- **Exercise aim**: The pictures get dropped, while every remaining part of the listing is copied exactly.
+---+
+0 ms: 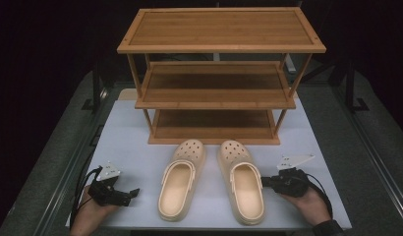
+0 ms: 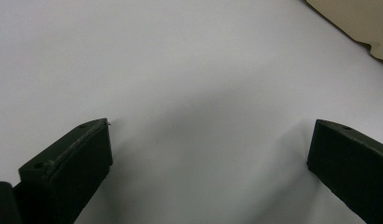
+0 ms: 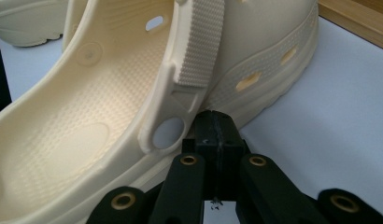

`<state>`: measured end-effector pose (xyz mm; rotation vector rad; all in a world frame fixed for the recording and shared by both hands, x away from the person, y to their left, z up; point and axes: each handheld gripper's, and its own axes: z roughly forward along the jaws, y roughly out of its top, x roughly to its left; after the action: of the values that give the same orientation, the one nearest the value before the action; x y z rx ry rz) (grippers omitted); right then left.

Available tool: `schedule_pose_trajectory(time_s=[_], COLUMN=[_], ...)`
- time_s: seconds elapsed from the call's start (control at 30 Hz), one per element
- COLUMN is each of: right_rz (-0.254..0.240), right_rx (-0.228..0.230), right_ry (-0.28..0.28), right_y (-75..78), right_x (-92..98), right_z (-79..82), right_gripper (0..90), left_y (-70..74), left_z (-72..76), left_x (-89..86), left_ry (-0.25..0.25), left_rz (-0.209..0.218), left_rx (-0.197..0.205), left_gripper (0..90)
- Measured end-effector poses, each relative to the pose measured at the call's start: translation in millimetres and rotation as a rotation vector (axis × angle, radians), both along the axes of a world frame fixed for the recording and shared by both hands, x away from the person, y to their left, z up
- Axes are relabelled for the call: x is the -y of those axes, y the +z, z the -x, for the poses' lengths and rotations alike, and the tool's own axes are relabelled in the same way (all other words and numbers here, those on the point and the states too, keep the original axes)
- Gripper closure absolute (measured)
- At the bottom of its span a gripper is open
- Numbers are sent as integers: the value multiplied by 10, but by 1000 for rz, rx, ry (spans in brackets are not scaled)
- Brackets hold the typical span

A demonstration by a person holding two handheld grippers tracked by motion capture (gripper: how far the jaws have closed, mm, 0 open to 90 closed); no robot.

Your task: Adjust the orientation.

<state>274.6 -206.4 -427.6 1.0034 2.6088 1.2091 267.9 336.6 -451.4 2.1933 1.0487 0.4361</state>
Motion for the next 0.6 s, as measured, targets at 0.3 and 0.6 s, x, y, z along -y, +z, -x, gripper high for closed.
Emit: schedule_pose_trajectory(time_s=[0.3,0.6], right_rz=[-64,-49], right_rx=[-9,-23], right_ry=[-68,-32], right_y=[-2,-50], right_x=[100,-90], right_z=[-195,-365], right_gripper=[899,899], left_y=[1,1], left_z=[-1,-3], left_x=[0,1], left_ry=[0,1], left_rz=[0,1], left_rx=[-1,-3], left_gripper=[0,0])
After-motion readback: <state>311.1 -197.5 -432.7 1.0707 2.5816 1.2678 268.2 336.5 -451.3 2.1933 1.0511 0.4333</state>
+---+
- **Answer space**:
+0 ms: 
+0 ms: 
+0 ms: 

`<state>`: measured end-effector pose (xyz mm; rotation vector rad; all in a world frame fixed for the recording and shared by both hands, x away from the person, y to their left, z up; point and axes: each handheld gripper's, and its own axes: z roughly forward along the jaws, y roughly out of its top, x roughly to its left; after the action: of the values that give the same orientation, the one nearest the value before the action; x y z rx ry rz) (grippers omitted); right then left.

Available tool: `schedule_pose_trajectory(time_s=[_], COLUMN=[_], ...)`
- time_s: seconds elapsed from the call's start (control at 30 Hz), one per element
- COLUMN is each of: right_rz (-0.254..0.240), right_rx (-0.228..0.230), right_ry (-0.28..0.28), right_y (-75..78), right_x (-92..98), right_z (-79..82), right_gripper (0..90), left_y (-70..74), left_z (-72..76), left_x (-89..86), left_ry (-0.25..0.25), left_rz (-0.209..0.218), left_rx (-0.197..0.205), left_gripper (0..90)
- Measured end-effector poses, each relative to the pose measured at the call's start: translation in millimetres and rotation as a rotation vector (axis × angle, radians), both along the axes of a world frame fixed for the recording and shared by both hands, x away from the person, y to their left, z up
- Axes are relabelled for the call: x is the -y of those axes, y the +z, z the -x, for the poses' lengths and rotations alike, and the tool's own axes are relabelled in the same way (all other words and numbers here, those on the point and the states too, keep the original axes)
- Gripper closure absolute (measured)
- At the bottom of its span a gripper is open
- Numbers are sent as integers: the value multiplied by 10, but by 1000 for rz, rx, ry (spans in brackets are not scaled)
- Brackets hold the typical span

A demonstration by a person holding two handheld grippers tracked by motion capture (gripper: how far the jaws have closed, mm, 0 open to 90 closed); no robot.

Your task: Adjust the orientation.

<state>274.6 -206.4 -427.6 1.0034 2.6088 1.2091 267.9 336.6 -451.4 2.1933 1.0487 0.4361</state>
Motion for the next 0.6 s, as measured, targets at 0.3 and 0.6 s, x, y, z along -y, +z, -x, gripper high for closed.
Emit: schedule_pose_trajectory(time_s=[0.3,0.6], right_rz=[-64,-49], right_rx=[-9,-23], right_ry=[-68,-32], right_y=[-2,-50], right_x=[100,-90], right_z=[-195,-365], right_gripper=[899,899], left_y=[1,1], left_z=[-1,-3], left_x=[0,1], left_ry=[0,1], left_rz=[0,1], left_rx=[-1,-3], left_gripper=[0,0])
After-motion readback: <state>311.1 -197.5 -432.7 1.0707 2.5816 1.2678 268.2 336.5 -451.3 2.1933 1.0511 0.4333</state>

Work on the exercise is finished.